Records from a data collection
[Start of section]
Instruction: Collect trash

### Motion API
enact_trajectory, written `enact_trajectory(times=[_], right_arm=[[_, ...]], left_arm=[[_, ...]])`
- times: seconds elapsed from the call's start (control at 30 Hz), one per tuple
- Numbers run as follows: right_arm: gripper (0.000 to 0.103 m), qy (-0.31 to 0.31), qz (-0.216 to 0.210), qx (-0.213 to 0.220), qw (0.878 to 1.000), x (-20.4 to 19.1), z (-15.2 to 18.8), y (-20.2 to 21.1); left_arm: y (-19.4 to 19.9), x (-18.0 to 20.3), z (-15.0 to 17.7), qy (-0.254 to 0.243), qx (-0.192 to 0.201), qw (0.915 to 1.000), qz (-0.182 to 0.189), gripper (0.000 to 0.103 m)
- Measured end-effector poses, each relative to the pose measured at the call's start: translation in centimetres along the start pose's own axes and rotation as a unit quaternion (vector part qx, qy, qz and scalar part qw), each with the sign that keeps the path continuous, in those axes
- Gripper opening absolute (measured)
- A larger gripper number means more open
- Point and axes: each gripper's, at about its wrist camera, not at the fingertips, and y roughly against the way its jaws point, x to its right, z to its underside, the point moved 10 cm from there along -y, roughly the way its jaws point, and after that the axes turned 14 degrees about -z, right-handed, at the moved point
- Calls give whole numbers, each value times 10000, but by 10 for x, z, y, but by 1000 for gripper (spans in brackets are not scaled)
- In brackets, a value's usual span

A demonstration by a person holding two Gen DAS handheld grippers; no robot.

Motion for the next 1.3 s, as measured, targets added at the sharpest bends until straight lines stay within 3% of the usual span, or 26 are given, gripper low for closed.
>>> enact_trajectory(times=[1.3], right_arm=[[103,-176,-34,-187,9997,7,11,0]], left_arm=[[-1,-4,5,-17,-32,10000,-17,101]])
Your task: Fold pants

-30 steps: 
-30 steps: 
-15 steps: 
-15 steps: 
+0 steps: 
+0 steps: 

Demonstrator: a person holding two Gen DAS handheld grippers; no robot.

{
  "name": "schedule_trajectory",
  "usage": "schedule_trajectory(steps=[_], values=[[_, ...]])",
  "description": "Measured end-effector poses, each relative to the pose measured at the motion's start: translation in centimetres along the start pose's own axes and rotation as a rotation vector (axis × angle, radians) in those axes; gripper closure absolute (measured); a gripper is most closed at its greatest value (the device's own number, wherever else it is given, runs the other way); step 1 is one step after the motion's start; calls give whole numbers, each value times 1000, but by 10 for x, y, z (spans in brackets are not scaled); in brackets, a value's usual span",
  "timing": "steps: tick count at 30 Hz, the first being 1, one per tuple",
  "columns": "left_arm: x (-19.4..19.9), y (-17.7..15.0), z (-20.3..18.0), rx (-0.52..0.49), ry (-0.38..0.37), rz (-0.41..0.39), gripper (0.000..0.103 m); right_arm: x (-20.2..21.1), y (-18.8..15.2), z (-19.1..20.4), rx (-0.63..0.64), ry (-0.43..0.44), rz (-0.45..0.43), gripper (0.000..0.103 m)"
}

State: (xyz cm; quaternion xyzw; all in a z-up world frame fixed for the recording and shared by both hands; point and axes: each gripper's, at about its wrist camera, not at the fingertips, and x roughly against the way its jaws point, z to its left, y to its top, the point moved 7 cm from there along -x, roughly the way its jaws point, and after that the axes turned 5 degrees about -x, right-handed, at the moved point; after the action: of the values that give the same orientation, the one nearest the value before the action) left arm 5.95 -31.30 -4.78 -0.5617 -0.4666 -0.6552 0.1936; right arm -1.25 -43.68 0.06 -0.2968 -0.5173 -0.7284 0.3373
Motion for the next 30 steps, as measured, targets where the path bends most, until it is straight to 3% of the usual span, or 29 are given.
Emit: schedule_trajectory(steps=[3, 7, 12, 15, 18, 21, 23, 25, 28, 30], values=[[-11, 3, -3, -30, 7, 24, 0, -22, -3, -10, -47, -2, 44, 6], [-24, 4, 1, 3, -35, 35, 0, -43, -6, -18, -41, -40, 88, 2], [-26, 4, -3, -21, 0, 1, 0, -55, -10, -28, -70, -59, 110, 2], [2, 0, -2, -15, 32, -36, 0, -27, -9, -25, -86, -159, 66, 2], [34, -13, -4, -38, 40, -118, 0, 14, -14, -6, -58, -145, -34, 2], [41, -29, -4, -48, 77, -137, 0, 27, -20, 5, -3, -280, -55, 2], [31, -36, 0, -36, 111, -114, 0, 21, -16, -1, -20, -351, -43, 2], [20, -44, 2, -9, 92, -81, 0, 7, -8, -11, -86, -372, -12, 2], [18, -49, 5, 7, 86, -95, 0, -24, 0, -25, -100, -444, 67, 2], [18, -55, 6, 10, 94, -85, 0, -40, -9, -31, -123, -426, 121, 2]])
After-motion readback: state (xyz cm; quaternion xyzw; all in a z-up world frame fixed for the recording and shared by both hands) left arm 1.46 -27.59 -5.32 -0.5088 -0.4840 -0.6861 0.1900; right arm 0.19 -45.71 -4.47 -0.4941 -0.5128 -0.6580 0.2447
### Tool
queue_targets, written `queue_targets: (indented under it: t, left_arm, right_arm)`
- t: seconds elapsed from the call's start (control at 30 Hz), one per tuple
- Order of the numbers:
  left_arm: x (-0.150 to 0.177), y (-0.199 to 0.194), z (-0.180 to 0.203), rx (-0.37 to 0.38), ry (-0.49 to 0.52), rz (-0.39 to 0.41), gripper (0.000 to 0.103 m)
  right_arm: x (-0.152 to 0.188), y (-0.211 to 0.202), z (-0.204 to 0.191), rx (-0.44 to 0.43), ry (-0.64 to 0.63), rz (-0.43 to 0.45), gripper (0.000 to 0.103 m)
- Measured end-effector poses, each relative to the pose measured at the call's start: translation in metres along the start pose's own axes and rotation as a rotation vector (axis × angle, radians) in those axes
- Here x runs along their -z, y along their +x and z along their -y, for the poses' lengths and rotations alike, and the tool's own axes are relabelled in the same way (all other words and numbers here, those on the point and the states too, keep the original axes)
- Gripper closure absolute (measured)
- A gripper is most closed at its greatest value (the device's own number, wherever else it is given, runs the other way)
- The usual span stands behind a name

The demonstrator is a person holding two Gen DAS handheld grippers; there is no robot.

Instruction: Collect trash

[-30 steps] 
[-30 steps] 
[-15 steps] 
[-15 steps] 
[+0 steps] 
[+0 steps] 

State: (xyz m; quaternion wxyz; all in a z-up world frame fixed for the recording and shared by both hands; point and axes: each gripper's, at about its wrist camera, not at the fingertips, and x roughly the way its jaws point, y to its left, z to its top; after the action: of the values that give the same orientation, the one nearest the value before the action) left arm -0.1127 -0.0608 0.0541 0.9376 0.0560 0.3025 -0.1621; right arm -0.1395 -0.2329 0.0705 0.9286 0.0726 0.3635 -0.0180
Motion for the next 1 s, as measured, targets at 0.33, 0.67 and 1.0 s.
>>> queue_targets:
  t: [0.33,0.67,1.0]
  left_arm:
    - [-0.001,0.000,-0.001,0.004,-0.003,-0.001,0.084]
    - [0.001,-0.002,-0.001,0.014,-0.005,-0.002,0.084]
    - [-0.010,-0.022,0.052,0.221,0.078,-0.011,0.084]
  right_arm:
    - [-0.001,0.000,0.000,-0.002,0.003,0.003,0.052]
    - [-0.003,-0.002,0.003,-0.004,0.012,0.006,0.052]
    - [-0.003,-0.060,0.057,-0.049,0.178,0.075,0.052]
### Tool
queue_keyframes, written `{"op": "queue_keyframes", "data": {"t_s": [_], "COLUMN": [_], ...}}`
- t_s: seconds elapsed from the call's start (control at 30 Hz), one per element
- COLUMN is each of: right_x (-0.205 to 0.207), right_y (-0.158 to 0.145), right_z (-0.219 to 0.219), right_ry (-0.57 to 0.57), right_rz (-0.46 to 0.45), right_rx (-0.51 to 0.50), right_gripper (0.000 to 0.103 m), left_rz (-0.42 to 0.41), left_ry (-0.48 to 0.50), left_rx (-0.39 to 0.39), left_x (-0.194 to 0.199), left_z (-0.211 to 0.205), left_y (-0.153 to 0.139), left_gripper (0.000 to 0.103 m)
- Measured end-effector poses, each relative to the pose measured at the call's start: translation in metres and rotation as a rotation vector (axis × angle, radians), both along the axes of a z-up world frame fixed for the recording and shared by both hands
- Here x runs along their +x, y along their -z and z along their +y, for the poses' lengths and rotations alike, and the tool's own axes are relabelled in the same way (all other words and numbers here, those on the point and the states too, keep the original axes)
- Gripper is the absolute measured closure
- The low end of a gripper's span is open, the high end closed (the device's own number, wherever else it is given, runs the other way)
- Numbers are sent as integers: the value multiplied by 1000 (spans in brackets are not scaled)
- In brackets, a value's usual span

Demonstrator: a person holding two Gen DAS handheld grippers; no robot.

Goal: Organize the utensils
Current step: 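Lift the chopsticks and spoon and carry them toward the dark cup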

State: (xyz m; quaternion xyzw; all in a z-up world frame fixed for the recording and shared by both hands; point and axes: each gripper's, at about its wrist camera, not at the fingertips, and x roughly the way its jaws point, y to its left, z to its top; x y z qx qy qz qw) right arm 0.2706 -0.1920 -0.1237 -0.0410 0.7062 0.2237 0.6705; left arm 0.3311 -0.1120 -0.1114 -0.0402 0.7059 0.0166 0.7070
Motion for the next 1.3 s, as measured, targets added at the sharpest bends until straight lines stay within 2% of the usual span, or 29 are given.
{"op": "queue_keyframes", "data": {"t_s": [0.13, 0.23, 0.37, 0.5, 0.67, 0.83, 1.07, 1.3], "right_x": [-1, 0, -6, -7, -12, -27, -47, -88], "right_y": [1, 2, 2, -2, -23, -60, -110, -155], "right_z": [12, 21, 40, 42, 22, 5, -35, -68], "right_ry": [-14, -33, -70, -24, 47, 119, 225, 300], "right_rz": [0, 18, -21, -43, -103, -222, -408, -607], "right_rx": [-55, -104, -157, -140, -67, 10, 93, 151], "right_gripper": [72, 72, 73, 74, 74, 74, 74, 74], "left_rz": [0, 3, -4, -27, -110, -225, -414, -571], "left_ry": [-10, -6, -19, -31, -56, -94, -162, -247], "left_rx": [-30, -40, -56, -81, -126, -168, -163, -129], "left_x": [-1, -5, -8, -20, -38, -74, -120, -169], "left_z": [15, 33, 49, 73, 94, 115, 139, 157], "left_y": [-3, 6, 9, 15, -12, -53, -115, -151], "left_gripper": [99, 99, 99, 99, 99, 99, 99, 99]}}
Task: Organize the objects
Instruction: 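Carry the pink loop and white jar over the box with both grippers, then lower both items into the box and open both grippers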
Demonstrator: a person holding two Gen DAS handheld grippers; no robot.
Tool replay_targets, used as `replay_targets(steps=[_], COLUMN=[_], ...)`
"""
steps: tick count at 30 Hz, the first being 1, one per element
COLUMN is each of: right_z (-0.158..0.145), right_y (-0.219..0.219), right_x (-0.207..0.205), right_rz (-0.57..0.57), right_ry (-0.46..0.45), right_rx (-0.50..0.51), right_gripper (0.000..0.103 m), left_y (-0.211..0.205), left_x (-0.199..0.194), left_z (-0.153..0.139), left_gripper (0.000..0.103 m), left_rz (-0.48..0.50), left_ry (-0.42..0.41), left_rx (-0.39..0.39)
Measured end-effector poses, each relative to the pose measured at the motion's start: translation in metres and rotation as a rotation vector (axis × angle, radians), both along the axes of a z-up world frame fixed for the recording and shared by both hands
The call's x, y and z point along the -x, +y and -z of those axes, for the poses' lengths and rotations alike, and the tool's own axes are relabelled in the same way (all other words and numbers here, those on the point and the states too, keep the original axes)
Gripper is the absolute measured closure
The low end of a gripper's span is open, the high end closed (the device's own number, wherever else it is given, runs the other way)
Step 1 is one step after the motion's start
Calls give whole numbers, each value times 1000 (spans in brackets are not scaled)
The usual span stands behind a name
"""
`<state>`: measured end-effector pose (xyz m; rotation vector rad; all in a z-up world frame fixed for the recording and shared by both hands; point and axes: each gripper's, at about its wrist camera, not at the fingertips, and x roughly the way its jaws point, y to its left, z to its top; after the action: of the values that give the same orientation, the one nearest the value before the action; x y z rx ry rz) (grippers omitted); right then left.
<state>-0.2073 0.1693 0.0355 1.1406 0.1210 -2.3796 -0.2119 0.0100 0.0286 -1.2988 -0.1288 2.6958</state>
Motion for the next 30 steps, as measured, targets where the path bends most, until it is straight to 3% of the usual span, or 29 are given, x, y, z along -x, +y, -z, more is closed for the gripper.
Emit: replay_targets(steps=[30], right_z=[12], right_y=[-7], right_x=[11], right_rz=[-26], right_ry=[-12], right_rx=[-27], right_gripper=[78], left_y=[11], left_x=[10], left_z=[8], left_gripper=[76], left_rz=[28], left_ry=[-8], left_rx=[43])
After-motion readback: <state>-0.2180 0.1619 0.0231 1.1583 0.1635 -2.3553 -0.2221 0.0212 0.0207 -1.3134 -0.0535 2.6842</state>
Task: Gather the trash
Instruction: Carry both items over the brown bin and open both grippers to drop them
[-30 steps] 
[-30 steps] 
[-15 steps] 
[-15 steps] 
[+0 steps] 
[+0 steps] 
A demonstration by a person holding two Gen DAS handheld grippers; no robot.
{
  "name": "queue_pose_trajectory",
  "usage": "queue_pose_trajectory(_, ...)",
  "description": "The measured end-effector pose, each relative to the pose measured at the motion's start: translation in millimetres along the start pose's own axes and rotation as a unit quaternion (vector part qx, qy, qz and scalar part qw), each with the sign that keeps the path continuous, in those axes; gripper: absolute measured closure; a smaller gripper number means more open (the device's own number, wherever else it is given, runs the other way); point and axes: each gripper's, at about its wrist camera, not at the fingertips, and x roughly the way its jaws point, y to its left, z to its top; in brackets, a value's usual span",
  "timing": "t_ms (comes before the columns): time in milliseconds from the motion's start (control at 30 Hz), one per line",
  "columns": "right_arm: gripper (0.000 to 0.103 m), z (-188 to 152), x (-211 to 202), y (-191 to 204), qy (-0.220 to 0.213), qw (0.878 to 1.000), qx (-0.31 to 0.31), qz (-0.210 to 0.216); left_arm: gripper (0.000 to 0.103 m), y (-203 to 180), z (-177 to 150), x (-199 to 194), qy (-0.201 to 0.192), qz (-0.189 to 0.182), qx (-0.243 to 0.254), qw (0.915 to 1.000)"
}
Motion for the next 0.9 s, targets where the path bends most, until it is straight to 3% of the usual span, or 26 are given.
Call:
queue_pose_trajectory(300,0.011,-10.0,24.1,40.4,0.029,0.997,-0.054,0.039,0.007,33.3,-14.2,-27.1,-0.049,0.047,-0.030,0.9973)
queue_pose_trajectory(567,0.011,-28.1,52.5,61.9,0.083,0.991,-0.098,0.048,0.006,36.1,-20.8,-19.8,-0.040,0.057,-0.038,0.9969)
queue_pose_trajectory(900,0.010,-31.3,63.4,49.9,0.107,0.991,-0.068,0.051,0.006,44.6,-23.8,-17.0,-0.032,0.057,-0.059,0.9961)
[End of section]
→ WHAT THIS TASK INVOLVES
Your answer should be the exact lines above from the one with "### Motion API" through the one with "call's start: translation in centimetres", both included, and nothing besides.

→ THE ANSWER
### Motion API
enact_trajectory, written `enact_trajectory(times=[_], right_arm=[[_, ...]], left_arm=[[_, ...]])`
- times: seconds elapsed from the call's start (control at 30 Hz), one per tuple
- Numbers run as follows: right_arm: gripper (0.000 to 0.103 m), qy (-0.31 to 0.31), qz (-0.216 to 0.210), qx (-0.213 to 0.220), qw (0.878 to 1.000), x (-20.4 to 19.1), z (-15.2 to 18.8), y (-20.2 to 21.1); left_arm: y (-19.4 to 19.9), x (-18.0 to 20.3), z (-15.0 to 17.7), qy (-0.254 to 0.243), qx (-0.192 to 0.201), qw (0.915 to 1.000), qz (-0.182 to 0.189), gripper (0.000 to 0.103 m)
- Measured end-effector poses, each relative to the pose measured at the call's start: translation in centimetres along the start pose's own axes and rotation as a unit quaternion (vector part qx, qy, qz and scalar part qw), each with the sign that keeps the path continuous, in those axes

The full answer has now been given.